▸ Try it:
Go through the records line by line and work out how many lines hold the word "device". Answer with the number only.

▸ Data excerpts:
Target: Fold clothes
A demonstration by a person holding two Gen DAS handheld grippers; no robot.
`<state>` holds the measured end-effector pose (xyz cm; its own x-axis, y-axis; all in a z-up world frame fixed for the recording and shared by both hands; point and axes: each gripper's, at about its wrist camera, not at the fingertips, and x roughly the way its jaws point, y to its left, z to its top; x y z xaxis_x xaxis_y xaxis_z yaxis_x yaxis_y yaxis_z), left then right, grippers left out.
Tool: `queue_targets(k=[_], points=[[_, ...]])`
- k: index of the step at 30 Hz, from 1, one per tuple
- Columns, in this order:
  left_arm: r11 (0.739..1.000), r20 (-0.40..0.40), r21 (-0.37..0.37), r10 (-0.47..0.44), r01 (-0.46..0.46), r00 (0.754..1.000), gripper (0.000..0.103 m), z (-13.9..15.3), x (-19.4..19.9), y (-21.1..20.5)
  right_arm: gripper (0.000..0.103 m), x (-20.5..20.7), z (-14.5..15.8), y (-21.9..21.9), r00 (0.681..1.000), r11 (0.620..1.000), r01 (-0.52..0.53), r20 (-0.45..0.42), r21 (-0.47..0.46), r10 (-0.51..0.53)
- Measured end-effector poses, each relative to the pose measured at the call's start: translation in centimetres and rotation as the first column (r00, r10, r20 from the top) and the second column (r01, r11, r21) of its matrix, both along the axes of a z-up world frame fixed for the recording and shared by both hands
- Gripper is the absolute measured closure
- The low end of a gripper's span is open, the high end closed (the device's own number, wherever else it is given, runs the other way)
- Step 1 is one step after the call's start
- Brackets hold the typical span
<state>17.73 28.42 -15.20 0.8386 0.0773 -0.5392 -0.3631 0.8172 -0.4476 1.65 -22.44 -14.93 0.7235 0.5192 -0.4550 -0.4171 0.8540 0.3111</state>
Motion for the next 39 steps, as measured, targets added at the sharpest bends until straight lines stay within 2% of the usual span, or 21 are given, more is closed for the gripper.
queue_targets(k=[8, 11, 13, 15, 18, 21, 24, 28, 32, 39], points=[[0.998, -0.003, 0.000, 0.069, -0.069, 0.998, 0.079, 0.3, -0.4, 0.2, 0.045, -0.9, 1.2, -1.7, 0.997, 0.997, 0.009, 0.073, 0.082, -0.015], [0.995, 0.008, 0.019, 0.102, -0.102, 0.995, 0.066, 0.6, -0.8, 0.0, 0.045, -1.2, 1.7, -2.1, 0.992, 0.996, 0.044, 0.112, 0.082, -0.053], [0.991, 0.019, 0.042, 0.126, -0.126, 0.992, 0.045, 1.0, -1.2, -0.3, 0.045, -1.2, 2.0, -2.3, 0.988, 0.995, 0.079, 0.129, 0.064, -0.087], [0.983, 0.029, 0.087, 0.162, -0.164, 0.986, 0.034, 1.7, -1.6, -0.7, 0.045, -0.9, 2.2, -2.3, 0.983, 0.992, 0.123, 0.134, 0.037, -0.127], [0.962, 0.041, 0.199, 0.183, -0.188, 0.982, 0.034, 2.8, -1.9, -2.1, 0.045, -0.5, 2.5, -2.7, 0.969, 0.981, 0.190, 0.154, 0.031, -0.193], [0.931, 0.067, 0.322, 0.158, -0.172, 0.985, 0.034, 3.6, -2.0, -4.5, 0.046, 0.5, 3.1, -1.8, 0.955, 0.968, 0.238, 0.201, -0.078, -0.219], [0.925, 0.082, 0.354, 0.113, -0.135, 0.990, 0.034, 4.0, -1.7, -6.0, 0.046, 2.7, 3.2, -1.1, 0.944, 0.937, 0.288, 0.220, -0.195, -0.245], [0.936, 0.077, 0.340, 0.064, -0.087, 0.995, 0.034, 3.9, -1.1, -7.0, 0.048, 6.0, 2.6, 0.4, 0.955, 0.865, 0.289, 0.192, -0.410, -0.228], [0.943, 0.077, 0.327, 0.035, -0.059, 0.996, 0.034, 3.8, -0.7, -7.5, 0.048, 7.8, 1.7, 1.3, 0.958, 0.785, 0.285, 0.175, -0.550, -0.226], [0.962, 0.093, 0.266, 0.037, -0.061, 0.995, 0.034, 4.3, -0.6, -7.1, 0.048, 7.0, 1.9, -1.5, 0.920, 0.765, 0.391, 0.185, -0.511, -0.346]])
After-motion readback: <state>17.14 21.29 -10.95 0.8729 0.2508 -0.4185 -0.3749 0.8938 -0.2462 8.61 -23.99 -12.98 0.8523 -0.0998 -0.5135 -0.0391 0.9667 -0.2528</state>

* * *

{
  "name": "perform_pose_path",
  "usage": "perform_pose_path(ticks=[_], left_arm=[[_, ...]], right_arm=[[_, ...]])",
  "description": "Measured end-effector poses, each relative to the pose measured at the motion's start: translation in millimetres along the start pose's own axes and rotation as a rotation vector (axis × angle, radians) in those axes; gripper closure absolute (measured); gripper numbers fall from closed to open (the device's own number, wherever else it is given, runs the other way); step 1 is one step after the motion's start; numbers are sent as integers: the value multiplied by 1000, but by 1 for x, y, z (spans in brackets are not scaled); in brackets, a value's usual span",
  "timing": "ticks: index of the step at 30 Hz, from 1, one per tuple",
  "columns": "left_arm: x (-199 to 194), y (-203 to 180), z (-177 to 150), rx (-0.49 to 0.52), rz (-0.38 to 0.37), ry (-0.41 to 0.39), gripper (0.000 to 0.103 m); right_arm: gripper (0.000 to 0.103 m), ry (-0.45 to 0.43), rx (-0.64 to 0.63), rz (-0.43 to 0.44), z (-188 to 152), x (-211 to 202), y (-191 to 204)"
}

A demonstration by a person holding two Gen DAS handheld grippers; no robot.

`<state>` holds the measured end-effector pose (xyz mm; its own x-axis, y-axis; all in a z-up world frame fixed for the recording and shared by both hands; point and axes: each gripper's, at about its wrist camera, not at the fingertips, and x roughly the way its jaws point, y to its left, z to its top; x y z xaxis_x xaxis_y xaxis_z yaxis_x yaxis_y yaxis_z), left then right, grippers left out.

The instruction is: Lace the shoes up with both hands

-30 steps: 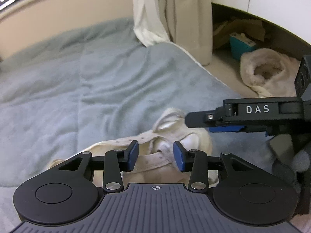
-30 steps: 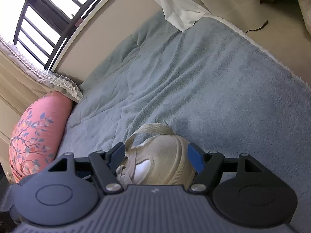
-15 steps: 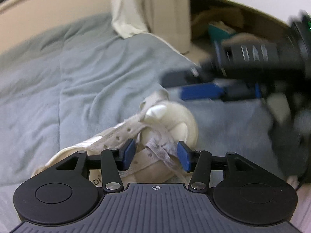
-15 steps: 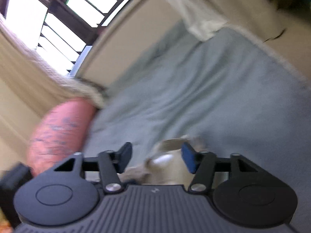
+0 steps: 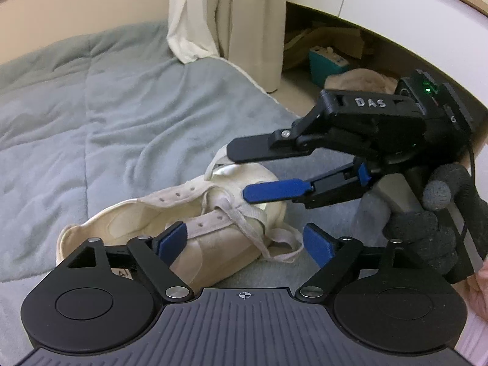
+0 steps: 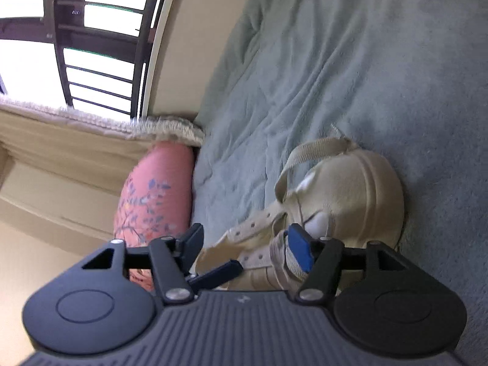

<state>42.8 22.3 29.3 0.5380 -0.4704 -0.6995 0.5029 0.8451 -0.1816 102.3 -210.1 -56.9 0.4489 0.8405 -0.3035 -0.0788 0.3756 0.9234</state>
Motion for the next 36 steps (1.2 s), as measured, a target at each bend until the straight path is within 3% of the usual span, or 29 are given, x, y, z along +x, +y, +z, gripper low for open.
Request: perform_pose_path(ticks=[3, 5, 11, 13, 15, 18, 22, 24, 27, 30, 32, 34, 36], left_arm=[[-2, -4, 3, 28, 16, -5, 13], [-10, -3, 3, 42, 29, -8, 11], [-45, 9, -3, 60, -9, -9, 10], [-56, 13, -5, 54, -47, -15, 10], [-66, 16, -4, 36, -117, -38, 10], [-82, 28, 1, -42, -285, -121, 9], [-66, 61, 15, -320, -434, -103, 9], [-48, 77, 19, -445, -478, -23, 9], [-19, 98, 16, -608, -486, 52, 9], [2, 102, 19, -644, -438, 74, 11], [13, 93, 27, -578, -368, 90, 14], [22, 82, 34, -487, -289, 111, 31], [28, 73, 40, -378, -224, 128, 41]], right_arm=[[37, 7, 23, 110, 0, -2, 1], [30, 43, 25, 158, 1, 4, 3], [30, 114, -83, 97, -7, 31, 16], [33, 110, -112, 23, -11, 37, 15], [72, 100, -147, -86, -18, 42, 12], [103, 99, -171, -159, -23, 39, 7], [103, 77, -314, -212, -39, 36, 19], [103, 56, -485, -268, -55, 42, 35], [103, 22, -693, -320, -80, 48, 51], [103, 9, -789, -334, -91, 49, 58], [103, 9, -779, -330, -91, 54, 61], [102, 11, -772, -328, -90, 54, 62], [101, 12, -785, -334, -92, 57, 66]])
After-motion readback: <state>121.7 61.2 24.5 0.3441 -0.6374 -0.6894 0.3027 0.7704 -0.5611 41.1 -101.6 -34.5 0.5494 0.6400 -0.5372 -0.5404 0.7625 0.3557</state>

▸ Written solution:
2